What’s the value of this approach?   First, providing students with multiple ways to aid their study of the material is effective because the approach is consistent with the truth that it is, in the end, the learner who must do the learning.   By presenting the complete notes—in different language than used during the lecture—Dr. Kerry is employing a foundational multi-media instructional strategy (Mayer, 2009).   Her approach creates a constructive type of redundancy.   If she had presented the very same words in the notes that she did in the lecture, two negative things could have resulted:  First, the research shows that if the student were listening to the lecture and then looking at the notes, and they said the same thing, the learner’s attention would be split and the learner would actually comprehend less from both sources.   In this circumstance, the learner spends a lot of energy trying to figure out if the two sources are saying the same thing.   By using different language, the learner is not concerned with trying to synchronize the incoming streams of information, and the effect is that both streams are strengthened.   Second, if she had used the same words, she would lose the opportunity to present multiple representations of the same thing.    Such presentations can be very effective in strengthening memories (Ainsworth, 1999), they provide a different view of the same phenomenon.  

   By providing concept maps, Dr. Kerry is assisting students in creating a cognitive schema for the learned information.   Since this is what learning looks like anyway (from a cognitive perspective), the effect is positive (Bruning, et al., 2004).   The maps provide a structure on which to hang new knowledge.  

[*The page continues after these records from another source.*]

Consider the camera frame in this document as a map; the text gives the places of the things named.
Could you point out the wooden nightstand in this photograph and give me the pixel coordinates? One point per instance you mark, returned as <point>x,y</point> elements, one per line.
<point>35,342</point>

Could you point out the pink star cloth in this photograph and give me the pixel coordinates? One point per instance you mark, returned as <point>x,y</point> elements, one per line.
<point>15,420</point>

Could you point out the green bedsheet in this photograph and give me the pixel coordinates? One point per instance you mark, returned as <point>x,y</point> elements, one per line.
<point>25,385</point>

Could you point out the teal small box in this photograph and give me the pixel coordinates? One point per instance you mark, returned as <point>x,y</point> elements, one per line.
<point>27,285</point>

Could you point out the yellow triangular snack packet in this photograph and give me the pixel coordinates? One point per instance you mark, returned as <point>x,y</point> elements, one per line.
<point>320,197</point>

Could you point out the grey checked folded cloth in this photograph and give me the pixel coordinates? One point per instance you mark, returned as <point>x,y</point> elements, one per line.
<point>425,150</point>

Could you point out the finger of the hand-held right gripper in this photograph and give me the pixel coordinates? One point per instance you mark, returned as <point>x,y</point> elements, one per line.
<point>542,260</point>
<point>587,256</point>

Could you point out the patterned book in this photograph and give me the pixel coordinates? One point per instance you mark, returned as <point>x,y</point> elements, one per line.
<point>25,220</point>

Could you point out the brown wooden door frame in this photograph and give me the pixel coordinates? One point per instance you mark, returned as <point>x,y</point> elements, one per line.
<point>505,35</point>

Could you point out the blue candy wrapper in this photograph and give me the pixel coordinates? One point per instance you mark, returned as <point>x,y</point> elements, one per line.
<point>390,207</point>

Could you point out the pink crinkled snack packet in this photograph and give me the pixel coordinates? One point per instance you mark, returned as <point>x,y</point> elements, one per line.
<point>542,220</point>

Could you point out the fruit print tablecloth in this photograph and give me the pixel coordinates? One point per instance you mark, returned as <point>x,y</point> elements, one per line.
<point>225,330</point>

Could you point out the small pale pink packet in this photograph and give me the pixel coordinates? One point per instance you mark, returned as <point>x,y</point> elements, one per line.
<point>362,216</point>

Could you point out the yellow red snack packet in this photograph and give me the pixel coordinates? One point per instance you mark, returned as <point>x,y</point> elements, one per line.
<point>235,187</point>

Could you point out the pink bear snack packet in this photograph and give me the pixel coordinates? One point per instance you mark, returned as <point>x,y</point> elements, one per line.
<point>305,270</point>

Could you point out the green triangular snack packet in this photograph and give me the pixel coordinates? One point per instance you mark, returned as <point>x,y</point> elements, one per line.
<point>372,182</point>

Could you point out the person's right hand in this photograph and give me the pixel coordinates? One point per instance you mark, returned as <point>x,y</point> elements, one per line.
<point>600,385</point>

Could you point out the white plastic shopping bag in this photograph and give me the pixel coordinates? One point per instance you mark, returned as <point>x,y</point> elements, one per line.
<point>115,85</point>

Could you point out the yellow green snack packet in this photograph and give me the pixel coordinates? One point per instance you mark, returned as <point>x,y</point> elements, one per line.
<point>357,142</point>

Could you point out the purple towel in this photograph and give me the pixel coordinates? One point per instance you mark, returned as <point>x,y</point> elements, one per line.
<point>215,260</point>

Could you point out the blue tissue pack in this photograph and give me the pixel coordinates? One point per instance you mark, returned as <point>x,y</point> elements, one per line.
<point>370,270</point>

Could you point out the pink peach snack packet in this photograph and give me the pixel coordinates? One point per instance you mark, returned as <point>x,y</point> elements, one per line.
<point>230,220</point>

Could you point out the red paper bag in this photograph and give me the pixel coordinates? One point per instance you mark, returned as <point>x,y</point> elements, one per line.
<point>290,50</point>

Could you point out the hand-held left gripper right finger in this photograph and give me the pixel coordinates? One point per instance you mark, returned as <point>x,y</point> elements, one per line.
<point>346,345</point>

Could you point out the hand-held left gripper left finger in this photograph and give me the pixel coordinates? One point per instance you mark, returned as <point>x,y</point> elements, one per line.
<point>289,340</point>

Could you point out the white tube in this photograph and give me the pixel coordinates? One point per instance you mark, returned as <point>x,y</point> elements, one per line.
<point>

   Finally, by providing the interactive learning aids, Dr. Kerry is giving learners an opportunity to practice and rehearse.   By creating branching possibilities within the aids, she allows students to follow their interests or preferred paths, and then receive a winsome kind of feedback.   Getting students to engage with learning content in such an active way supports learning.    Because, after all, it is the student who must do the learning.    

  

Ainsworth, S. (1999). The functions of multiple representations. Computers and Education, 33, 131-152.

Bruning, R. H., Schraw, J., Norby, M. M., & Ronning, R. R. (2004). Cognitive Psychology and instruction (4th ed.). Upper Saddle River, NJ: Pearson.

Mayer, R. E. (2009). Multimedia Learning. New York, NY: Cambridge University Press.  

 

Pre-Exam Review Questions (Dr. Kerry)

     Dr. Kerry uses clickers during her pre-exam reviews.   She will develop two or three questions relating to each of the lectures included in the exam, and distributes them through the review session.   There end up being between 20 and 30 questions for the entire review.   She will ask the question, everyone responds, and then she provides feedback explaining why the correct answer is the right one, and why the others aren’t. 

What’s the value of this approach?   Generally in review sessions, we ask students questions and they think of the answer without having to really produce one.   We provide feedback, and students nod in affirmation.   The problem is, students often get a sense they know things that they don’t.

This approach—using clicker questions—has students produce a specific answer and then receive feedback instantly.    It solidifies the memory of correct answers, and also helps the student accurately identify areas of weakness.